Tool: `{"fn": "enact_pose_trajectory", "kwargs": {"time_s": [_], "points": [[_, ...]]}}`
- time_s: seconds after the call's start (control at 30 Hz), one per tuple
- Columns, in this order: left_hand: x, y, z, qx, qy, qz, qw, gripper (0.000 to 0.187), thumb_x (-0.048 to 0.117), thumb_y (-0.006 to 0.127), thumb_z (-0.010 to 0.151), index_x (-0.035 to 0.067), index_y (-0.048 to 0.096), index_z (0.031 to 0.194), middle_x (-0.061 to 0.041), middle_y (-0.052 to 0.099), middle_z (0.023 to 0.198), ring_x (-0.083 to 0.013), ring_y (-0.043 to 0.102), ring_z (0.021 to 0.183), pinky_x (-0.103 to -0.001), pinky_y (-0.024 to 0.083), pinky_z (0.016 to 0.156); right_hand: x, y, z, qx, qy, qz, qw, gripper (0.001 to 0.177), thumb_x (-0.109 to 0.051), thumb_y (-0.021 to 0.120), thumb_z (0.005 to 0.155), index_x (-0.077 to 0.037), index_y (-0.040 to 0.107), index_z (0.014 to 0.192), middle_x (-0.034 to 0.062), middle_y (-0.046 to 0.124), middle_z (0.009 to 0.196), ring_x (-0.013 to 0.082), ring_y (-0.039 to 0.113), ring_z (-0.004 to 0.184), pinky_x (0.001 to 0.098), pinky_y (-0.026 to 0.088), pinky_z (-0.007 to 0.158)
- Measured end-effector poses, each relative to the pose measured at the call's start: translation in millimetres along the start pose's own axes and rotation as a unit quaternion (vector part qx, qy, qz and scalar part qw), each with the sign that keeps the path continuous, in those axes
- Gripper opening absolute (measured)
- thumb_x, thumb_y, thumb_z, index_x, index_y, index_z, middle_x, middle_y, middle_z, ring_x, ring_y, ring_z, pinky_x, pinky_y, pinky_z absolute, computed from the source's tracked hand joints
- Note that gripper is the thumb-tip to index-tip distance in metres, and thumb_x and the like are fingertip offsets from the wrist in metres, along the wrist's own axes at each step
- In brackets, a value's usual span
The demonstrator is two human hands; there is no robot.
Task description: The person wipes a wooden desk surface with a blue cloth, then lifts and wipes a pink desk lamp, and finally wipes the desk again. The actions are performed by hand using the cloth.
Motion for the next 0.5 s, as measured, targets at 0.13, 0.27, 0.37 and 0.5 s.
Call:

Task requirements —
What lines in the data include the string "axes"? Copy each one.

Task response —
- Measured end-effector poses, each relative to the pose measured at the call's start: translation in millimetres along the start pose's own axes and rotation as a unit quaternion (vector part qx, qy, qz and scalar part qw), each with the sign that keeps the path continuous, in those axes
- Note that gripper is the thumb-tip to index-tip distance in metres, and thumb_x and the like are fingertip offsets from the wrist in metres, along the wrist's own axes at each step

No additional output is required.